### Information provided ###

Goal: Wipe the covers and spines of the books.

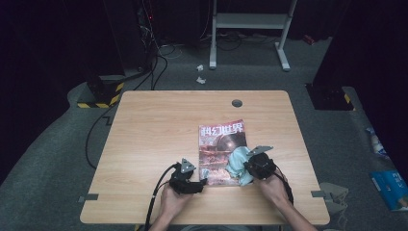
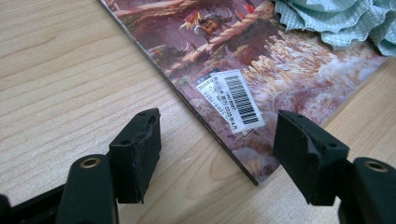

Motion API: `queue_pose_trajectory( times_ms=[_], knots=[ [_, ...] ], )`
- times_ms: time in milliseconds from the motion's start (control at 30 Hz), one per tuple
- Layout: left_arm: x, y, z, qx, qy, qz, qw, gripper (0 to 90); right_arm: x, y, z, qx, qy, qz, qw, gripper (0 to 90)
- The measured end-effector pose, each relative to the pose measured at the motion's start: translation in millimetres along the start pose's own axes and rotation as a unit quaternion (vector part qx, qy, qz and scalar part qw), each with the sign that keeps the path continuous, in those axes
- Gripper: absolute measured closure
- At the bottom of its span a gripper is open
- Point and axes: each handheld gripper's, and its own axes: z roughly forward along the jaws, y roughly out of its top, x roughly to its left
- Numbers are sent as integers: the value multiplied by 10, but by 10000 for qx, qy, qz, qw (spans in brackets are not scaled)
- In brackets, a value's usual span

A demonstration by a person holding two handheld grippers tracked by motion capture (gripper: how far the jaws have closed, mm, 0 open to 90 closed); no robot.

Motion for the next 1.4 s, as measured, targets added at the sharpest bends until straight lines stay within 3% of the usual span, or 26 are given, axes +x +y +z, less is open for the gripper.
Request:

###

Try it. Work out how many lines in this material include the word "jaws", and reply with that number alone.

Output. 2